February 19, 2006

Tuning Lesson, and more

Sorry it's been a while since I've posted. A minor wave of schoolwork, plus wanting to finish off a substantial song cycle that I've been working on for a while (more on this later) have kept me away from the ol' soapbox.

A couple days ago, I began my self-instruction in the art (definitely not a science for me just yet) of piano tuning. It seems like something all pianists should try at least once. Getting to encounter temperament as a practical rather than historical/theoretical issue gives one a much different understanding of the matter. What made the experience especially wonderful and occasionally overwhelming to me was the very intense tactile relationship I got with sound. I say tactile, because with so much of my musical life spent in front of a piano, I tend to think of music as something one interacts with through touch. Instead of "touching" a quantized set of pitches (12TET), I could push around the 12 tones to wherever I wanted them to be. It's the same as the difference between homebrewing/making your own bread and going store-bought all the time.

NB: If I post in a few months about how 12TET is unbearable sewage to the ears and how I've started composing in a new and wholly impracticable scale of my own devising, this is where it all started.

Random observation: Kyle Gann's posts on "metametrics" haven't been picked up too much by people in the (post-)classical end of the blogging world, but they've found (at least) a couple big admirers in the jazz world. Will post-minimalism and totalism find second lives among jazz composers?

The song cycle I just wrapped up sets six poems from Facts for Visitors. It's a pretty big piece (the biggest for me yet) — 18' of songs and interludes for tenor/fl/ob/hrn/bass. The texts deal primarily with "miscarriaged" relationships, damaged either through personality conflicts or something more unusual. The narrator usually involves himself in the relationship in a peculiar way. "Everything" (the first poem I set), describes a "relationship" between two people who never met. The narrator implies that they might've become close if they did actually meet, but they were both "victims of circumstance."
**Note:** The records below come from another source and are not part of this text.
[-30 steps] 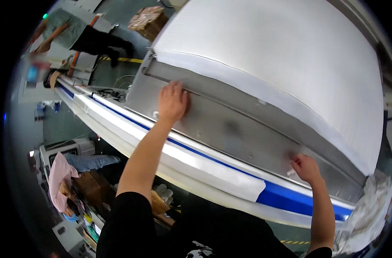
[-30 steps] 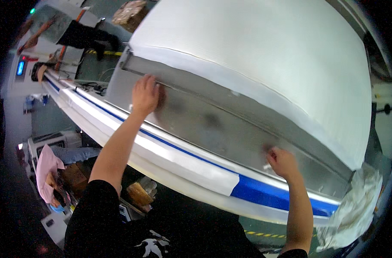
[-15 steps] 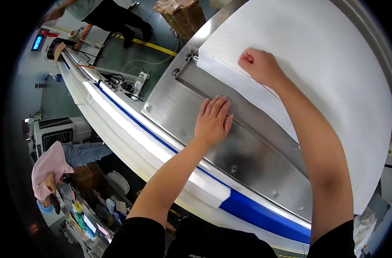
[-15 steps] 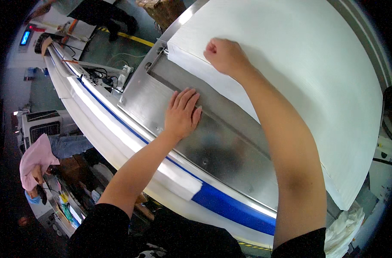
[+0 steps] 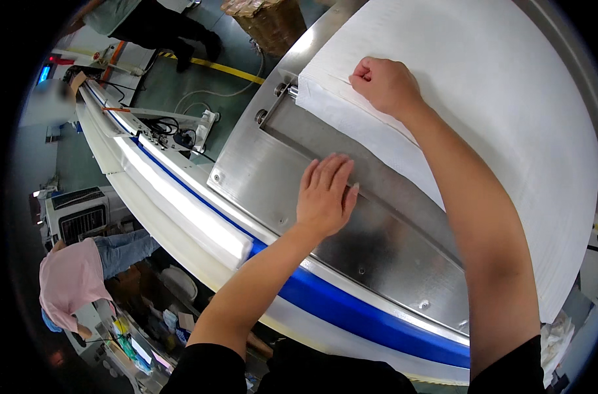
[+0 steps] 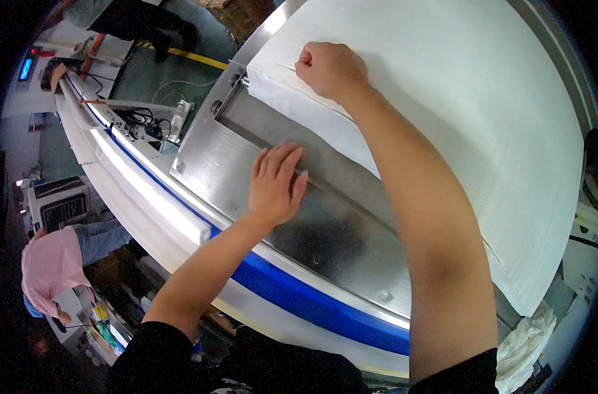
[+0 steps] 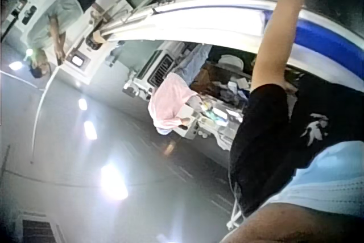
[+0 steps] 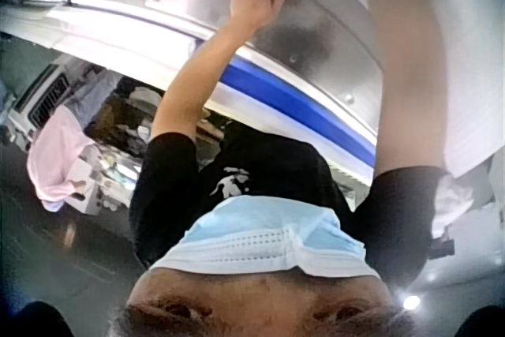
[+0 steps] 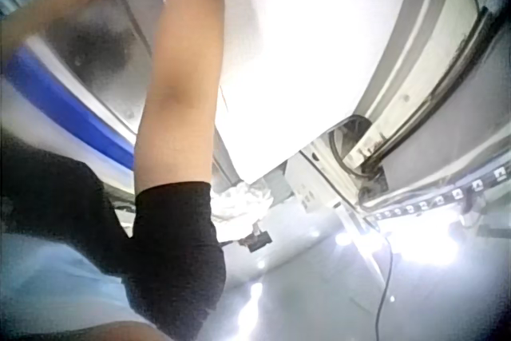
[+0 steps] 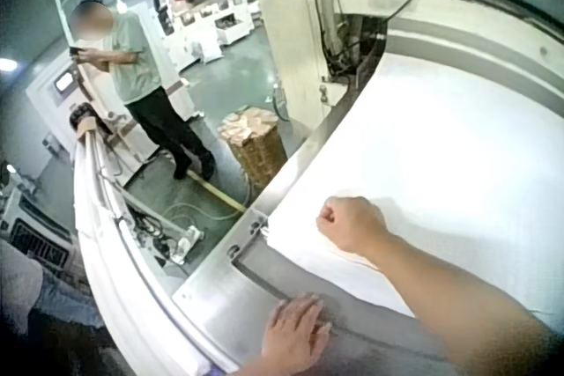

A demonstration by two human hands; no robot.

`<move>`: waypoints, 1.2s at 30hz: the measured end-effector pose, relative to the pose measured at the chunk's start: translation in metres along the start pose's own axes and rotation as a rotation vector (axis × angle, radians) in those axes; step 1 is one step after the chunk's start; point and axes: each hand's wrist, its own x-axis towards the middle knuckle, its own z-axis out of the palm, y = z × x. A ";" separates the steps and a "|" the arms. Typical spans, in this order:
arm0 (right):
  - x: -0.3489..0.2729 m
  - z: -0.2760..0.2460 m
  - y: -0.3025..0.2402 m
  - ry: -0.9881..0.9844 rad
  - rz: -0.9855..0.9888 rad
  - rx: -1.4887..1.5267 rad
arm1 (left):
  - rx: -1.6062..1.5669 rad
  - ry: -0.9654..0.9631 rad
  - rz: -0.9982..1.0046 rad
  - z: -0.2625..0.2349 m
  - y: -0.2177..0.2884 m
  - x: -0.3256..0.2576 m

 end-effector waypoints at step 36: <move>-0.183 -0.049 0.019 0.062 0.298 -0.239 | 0.527 -0.369 0.305 -0.076 -0.060 0.123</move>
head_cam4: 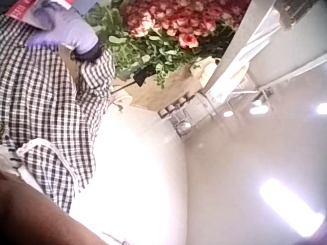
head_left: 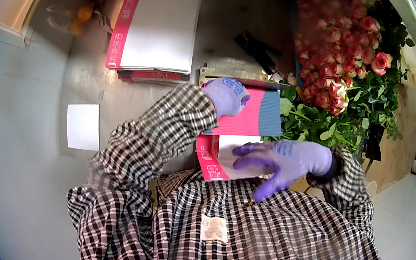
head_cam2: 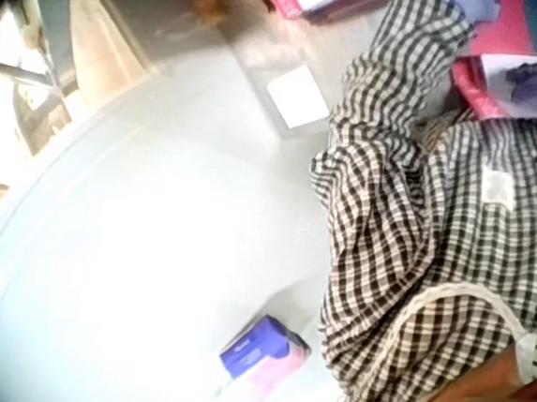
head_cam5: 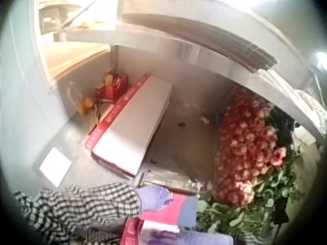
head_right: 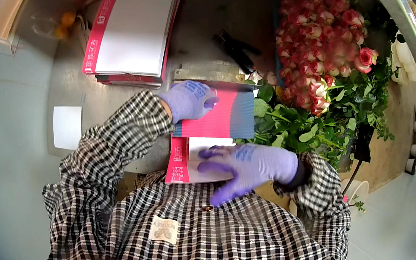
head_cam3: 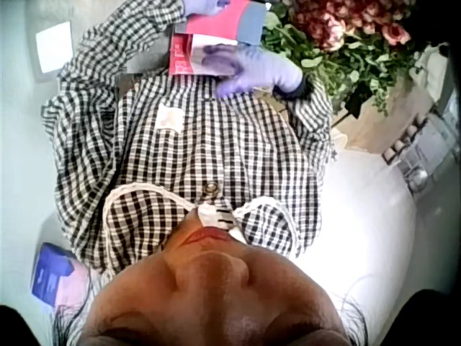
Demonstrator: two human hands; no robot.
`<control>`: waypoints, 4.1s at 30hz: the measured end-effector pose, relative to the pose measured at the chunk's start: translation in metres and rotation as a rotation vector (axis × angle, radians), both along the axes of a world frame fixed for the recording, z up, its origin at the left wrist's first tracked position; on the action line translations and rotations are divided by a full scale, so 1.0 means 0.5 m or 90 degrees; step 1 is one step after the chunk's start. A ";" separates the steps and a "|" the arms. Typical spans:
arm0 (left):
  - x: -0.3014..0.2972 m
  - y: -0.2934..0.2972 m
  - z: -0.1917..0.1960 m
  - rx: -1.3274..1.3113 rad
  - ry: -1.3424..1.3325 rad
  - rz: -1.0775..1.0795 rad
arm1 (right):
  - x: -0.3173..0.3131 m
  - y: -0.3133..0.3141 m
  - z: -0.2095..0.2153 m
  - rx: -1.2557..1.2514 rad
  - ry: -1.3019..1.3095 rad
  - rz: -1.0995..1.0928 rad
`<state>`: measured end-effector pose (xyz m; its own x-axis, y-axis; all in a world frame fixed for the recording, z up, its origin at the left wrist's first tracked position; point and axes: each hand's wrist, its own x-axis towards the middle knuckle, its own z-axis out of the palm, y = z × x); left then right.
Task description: The person arranges pink and white roses into a rectangular box, trims the stems with shears, wraps the bouquet in clear plastic, and secures it with a rubber band. The person repeats this process for multiple bouquets, placing finished units into a nearby bucket.
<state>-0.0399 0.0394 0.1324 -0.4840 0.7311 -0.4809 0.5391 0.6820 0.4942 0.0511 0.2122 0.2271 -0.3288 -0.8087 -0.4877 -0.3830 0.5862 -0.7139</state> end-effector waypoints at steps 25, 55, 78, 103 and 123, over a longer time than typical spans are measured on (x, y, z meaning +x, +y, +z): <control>0.262 0.021 0.018 -0.033 0.191 0.153 | -0.357 0.072 -0.169 0.338 0.470 -0.350; 0.260 0.056 0.014 -0.109 0.223 0.160 | -0.125 0.320 -0.128 0.380 0.063 -0.081; -0.110 0.010 0.035 -0.038 -0.112 -0.474 | 0.159 -0.403 -0.196 -0.246 -0.532 -1.180; 0.169 -0.116 0.070 0.467 -0.685 0.323 | 0.671 0.006 -0.268 0.116 -0.232 -1.334; 0.484 0.089 0.244 0.601 -0.287 0.717 | 0.467 0.566 -0.361 -0.081 -0.017 -0.959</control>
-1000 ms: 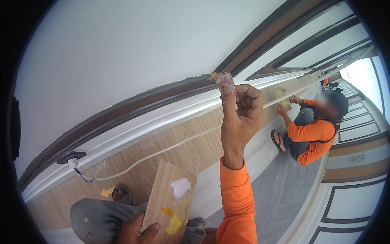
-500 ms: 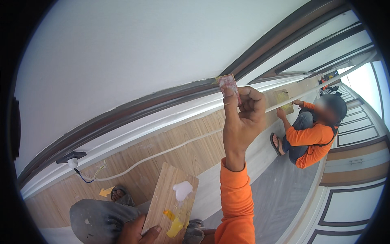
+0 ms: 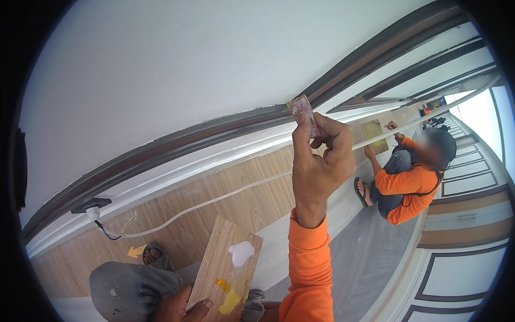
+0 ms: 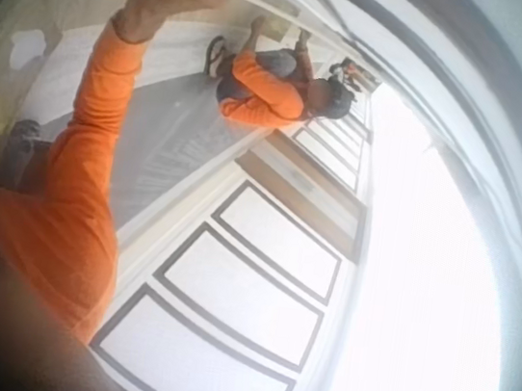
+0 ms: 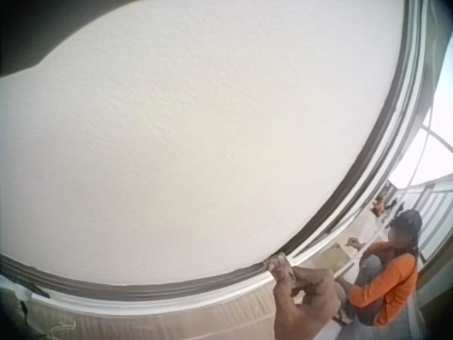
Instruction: The person applies yellow filler to the gaps between a dark brown wall trim and the white wall using a small spatula. They repeatedly scoop filler from a wooden palette and smooth it into the trim joints.
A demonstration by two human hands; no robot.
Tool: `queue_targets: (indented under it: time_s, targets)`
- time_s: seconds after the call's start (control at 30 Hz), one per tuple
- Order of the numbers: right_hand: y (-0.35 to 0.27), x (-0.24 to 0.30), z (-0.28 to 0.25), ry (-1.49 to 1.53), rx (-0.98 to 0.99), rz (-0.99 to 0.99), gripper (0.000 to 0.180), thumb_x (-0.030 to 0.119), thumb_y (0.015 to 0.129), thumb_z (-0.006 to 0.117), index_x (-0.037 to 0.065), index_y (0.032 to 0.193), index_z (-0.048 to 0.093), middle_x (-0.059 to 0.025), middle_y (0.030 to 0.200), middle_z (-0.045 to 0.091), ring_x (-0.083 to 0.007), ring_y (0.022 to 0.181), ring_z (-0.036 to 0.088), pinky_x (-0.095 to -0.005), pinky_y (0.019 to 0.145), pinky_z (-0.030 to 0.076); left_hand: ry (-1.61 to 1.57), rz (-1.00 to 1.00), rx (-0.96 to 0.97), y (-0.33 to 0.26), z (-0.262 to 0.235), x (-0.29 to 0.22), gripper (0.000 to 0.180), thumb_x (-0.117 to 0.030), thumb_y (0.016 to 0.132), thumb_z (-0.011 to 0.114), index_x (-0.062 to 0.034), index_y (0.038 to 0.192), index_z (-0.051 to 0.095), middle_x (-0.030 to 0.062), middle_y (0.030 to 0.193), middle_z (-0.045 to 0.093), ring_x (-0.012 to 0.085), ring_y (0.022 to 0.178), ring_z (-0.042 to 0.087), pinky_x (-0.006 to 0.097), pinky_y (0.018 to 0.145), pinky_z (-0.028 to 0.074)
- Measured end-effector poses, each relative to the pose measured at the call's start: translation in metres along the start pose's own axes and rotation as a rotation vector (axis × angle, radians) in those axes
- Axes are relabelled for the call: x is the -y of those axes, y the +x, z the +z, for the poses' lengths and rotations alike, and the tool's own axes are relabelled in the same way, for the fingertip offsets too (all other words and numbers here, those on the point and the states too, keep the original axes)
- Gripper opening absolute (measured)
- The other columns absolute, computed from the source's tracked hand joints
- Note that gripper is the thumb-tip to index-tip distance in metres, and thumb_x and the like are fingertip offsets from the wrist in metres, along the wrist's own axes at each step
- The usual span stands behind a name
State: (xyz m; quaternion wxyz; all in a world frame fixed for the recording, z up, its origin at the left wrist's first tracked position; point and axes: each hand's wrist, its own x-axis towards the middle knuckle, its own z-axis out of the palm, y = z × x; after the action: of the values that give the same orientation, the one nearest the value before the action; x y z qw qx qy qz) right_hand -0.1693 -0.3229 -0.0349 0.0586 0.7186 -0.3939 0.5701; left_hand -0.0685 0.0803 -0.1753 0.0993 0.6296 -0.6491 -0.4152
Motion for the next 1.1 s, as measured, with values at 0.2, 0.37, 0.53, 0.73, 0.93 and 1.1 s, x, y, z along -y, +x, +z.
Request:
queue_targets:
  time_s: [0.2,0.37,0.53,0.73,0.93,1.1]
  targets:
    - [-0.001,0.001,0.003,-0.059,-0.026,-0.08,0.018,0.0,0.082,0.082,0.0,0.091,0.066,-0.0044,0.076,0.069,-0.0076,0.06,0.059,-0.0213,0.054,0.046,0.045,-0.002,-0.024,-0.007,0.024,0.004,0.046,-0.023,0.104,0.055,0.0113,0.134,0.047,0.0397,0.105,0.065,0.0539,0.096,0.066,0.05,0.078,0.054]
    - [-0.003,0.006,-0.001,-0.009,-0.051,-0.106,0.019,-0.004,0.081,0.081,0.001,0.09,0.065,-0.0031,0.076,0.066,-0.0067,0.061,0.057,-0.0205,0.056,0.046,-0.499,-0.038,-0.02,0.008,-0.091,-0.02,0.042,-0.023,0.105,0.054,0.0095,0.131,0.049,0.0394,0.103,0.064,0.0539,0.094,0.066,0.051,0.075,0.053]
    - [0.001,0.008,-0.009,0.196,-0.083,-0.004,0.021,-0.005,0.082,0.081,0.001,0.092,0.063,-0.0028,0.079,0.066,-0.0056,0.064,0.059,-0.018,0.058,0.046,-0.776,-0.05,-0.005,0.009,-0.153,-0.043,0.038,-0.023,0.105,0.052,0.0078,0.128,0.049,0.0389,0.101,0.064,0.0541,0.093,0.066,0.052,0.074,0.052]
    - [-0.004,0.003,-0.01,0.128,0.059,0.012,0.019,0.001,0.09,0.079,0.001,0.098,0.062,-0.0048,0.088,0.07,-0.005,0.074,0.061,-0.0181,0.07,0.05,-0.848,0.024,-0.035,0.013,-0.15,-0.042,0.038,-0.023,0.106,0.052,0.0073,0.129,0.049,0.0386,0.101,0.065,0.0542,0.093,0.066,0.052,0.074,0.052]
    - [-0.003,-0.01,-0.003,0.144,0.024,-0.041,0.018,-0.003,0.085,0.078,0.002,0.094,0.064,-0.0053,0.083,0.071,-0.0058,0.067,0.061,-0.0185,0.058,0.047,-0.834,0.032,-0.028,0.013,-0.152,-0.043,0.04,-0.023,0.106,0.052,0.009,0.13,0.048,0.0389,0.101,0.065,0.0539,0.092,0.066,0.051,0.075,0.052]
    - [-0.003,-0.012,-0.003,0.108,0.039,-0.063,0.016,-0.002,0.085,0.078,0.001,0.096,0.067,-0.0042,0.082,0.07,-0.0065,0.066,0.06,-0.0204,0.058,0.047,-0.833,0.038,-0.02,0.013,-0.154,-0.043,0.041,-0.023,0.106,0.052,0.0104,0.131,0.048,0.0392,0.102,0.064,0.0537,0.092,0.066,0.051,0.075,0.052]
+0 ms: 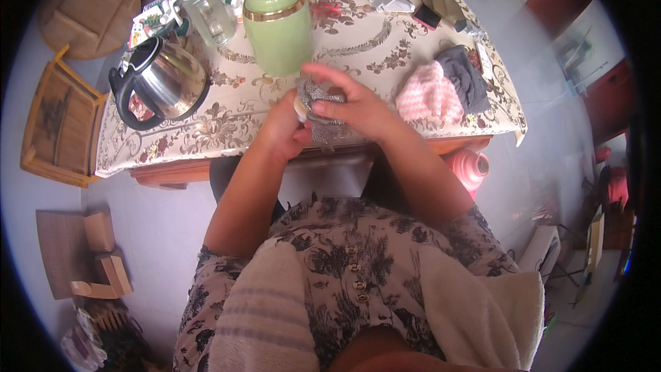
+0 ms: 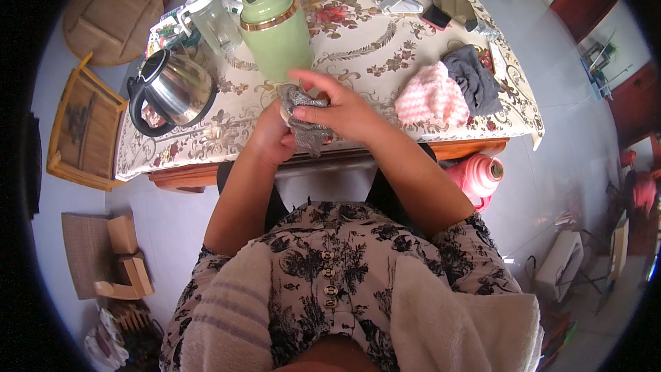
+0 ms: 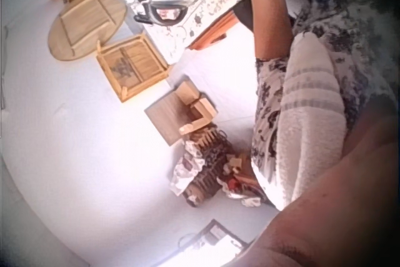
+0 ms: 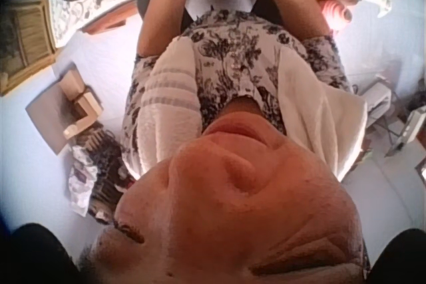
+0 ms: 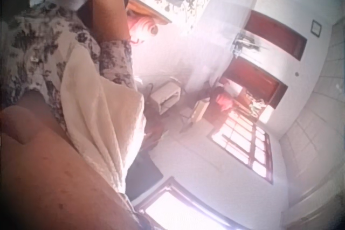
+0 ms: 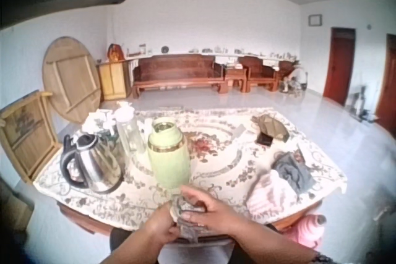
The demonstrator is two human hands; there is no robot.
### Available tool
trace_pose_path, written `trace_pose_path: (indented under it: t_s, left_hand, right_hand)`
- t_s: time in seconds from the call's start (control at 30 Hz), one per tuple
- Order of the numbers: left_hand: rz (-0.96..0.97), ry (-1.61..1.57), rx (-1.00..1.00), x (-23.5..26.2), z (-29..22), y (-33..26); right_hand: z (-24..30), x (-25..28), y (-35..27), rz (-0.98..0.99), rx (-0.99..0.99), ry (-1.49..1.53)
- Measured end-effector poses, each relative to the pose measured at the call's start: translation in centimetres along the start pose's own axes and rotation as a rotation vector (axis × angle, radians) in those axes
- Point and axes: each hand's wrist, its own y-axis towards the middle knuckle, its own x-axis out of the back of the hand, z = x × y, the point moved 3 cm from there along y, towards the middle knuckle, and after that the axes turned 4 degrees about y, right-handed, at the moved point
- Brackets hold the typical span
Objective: The person cleans a light green thermos by first scrubbing the interior with a metal scouring pad and then wiping the exterior with a pink cloth. The person handles the thermos and the cleaning tools directly on a table covered with a floral tablecloth.
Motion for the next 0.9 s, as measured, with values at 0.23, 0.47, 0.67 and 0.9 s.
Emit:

In the texts (particularly in "Everything"), the narrator is more attuned to the little behaviors that push around these relationships than the people who are affected by them. The way I read it, had these people been more attuned to each other, they would have been more likely to live happily ever after. The sequence I used starts off with a relationship at its most disconnectedness (description of problem), moves into the consequences of not paying attention to other people (development and climax), and finishes off with an example of two people who appear to connect for a moment (resolution/conclusion). This progression is the definition of tried-and-true, but I'd rather be understood than be clever. I initially had some structural ideas that better reflected aspects of the poetic content, but they were more easily seen than heard.

While I deal with getting this project performed, I think it's time to spend a little time in R&D (i.e., doing lots o' piano music). Big/bold/dramatic/rhetorical is fun and satisfying to put together, but now I'd like to go after something a little different.

1 comment:

Anonymous said...

Whose/which piano did you lay your mercy-less fingers on?